> WORK ORDER
Your task is to copy the lines of the data below from the line holding "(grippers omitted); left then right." through the line holding "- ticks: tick", inclusive, exactly and with nothing added.

Stored items from a collection
[Start of section]

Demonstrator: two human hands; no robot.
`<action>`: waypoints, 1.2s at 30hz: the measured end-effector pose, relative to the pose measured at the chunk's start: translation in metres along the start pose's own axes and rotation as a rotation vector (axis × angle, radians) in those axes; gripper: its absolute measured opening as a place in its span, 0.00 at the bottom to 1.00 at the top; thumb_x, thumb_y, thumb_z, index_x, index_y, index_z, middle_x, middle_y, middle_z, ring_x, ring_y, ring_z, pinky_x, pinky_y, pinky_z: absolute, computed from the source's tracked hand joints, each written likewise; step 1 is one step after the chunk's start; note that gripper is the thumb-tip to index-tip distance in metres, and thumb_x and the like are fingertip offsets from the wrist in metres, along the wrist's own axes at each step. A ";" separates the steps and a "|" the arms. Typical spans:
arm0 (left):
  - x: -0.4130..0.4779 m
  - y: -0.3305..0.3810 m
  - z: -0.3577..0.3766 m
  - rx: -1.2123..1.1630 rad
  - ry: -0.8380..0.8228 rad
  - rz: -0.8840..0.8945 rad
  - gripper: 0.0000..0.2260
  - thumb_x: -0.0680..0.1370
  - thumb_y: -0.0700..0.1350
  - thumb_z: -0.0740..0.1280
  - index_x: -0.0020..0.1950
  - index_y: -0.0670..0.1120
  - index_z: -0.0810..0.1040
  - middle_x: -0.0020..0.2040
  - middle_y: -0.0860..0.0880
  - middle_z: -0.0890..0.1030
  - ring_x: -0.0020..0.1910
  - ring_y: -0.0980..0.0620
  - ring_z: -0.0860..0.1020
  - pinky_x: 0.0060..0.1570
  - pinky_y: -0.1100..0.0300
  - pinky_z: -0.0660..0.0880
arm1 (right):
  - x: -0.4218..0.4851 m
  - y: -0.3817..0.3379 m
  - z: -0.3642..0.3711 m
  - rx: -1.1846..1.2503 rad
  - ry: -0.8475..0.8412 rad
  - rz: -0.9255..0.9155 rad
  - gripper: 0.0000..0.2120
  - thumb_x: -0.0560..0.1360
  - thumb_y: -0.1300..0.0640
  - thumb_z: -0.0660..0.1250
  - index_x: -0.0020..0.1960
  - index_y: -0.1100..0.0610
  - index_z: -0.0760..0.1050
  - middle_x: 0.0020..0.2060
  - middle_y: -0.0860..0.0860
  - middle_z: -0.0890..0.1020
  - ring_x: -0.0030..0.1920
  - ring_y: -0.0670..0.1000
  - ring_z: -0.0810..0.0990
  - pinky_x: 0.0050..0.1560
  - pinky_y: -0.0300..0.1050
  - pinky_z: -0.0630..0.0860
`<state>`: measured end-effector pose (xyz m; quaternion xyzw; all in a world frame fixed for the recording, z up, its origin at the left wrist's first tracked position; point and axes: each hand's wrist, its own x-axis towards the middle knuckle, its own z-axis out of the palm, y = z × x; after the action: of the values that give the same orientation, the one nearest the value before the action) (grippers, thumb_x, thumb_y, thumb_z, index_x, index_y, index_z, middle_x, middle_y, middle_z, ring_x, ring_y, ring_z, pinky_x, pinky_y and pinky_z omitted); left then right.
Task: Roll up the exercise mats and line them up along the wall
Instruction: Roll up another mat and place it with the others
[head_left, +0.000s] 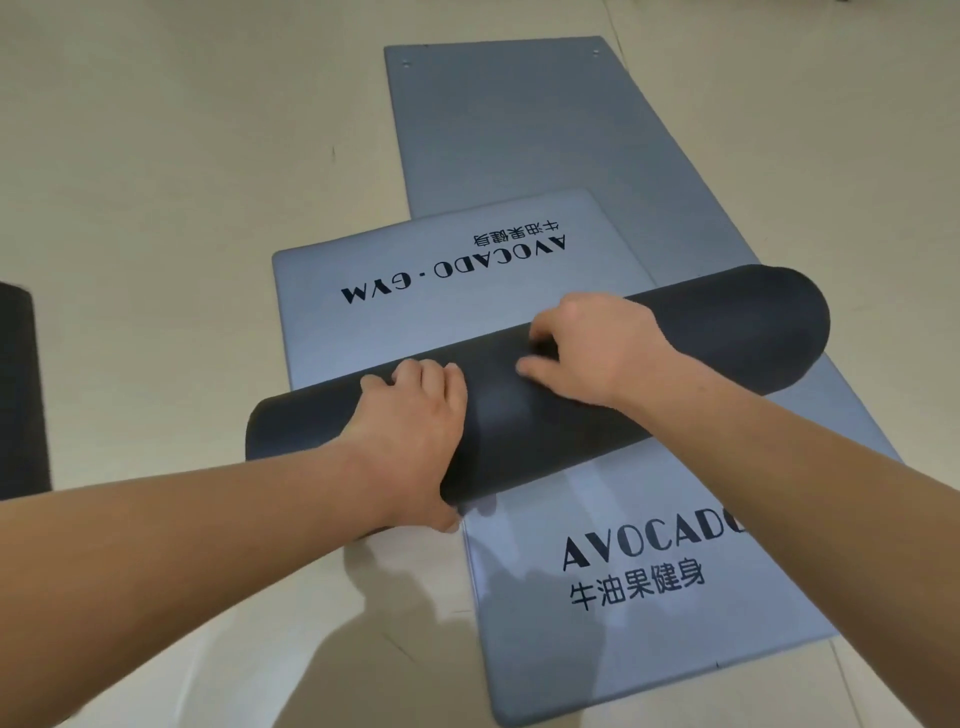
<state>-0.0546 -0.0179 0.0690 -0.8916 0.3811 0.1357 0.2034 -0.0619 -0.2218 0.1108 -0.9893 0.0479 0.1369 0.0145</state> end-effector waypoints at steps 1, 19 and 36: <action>0.005 -0.004 0.001 -0.012 0.007 0.007 0.63 0.63 0.76 0.73 0.82 0.40 0.50 0.69 0.41 0.67 0.64 0.41 0.69 0.59 0.45 0.76 | -0.002 0.000 -0.005 -0.014 -0.123 -0.014 0.34 0.72 0.31 0.73 0.72 0.46 0.74 0.68 0.51 0.78 0.68 0.56 0.76 0.57 0.53 0.75; 0.032 -0.029 0.038 -0.131 0.003 -0.139 0.73 0.61 0.75 0.76 0.82 0.38 0.33 0.82 0.35 0.49 0.80 0.32 0.54 0.76 0.33 0.61 | 0.016 -0.008 0.066 -0.248 0.160 -0.081 0.59 0.57 0.38 0.87 0.82 0.50 0.64 0.79 0.60 0.69 0.82 0.66 0.60 0.76 0.76 0.57; 0.033 -0.051 0.006 -0.378 -0.057 -0.011 0.38 0.59 0.70 0.75 0.58 0.52 0.66 0.48 0.54 0.76 0.43 0.51 0.76 0.42 0.54 0.77 | 0.015 -0.005 0.035 -0.418 -0.024 -0.226 0.54 0.60 0.34 0.78 0.77 0.50 0.57 0.64 0.55 0.74 0.63 0.58 0.72 0.64 0.57 0.70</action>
<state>0.0039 -0.0036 0.0637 -0.9118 0.3383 0.2287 0.0438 -0.0564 -0.2162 0.0732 -0.9681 -0.0927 0.1533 -0.1750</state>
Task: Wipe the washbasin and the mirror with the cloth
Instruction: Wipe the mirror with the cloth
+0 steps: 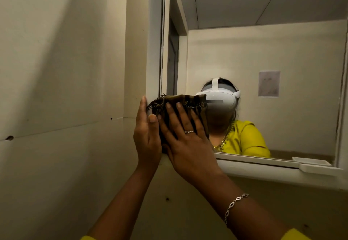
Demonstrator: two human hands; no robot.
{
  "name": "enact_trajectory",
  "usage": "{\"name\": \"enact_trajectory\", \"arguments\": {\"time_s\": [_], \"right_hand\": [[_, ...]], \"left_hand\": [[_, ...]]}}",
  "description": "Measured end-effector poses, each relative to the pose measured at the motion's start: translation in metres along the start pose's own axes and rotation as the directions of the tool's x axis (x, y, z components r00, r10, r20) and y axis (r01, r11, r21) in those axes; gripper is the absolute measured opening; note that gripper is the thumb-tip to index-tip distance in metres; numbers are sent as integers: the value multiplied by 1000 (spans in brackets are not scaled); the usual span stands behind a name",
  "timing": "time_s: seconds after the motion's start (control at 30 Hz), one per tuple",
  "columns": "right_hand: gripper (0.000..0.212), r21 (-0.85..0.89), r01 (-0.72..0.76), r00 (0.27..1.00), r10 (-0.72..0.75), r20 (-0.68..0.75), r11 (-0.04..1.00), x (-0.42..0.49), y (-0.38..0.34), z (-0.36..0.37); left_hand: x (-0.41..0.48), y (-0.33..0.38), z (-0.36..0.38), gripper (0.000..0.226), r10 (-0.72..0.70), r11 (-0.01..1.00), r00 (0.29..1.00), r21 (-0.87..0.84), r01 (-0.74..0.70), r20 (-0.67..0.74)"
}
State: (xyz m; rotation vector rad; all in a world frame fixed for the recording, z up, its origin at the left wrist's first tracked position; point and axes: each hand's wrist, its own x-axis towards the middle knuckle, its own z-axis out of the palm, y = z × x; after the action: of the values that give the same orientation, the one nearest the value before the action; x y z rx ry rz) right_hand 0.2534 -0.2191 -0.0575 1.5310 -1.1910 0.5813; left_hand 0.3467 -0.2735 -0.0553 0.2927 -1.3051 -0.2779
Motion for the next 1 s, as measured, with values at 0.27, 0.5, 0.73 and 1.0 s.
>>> {"name": "enact_trajectory", "arguments": {"time_s": [0.27,0.5,0.73,1.0], "right_hand": [[62,-39,84,996,-82,39,996,-21,35,-12],[56,-45,225,972,-222,75,973,-44,88,-29],[43,-33,449,881,-437,180,893,-60,148,-52],[49,-1,568,798,-550,247,823,-82,202,-82]], "left_hand": [[-17,-1,9,74,169,937,985,313,-153,-27],[-44,12,40,70,411,753,869,435,-493,274],[-67,30,72,67,500,632,710,351,-691,496],[-89,39,98,70,508,622,606,226,-750,612]]}}
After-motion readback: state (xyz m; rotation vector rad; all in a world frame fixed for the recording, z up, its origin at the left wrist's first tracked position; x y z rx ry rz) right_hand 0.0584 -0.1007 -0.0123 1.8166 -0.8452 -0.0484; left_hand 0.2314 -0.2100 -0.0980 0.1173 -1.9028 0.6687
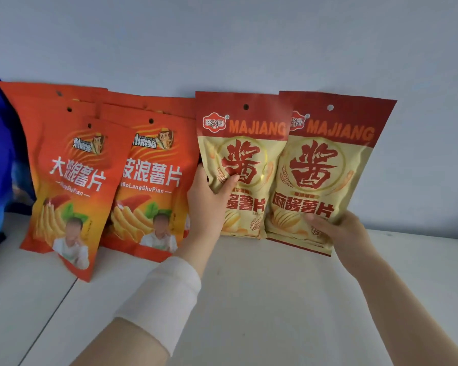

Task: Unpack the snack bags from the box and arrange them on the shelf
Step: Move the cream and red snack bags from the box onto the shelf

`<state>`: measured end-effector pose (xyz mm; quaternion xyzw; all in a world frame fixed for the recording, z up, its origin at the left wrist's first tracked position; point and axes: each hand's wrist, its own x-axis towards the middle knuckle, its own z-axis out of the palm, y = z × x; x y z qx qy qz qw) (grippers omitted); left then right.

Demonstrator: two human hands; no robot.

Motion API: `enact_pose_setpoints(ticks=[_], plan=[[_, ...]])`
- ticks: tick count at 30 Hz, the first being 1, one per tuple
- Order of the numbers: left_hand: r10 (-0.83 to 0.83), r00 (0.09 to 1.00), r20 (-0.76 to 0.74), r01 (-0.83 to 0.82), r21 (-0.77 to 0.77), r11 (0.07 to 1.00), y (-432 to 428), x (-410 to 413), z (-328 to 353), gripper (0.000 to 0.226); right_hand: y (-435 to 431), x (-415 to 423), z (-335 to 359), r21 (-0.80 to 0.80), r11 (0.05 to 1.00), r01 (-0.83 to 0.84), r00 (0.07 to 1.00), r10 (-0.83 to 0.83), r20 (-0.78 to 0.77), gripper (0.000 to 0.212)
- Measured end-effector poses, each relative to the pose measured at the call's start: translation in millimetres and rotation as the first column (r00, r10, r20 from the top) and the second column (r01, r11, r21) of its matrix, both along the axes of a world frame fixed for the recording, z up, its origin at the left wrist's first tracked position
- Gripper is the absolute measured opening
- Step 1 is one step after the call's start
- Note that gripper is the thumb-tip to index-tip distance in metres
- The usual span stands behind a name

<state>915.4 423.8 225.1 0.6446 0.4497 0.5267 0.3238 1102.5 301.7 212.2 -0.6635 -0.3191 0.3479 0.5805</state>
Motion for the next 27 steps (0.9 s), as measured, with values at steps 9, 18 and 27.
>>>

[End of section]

> RESULT OF THIS TASK
`<state>`: measured end-effector pose (xyz mm; quaternion xyzw; all in a world frame fixed for the recording, z up, its origin at the left wrist's first tracked position; point and axes: each hand's wrist, its own x-axis towards the middle knuckle, its own z-axis out of the palm, y = z × x; x y z qx qy qz qw) (grippers omitted); left then right.

Demonstrator: two human hands; no robot.

Motion API: `enact_pose_setpoints(ticks=[_], plan=[[_, ...]])`
- ticks: tick count at 30 Hz, the first being 1, one per tuple

Now the exercise is complete.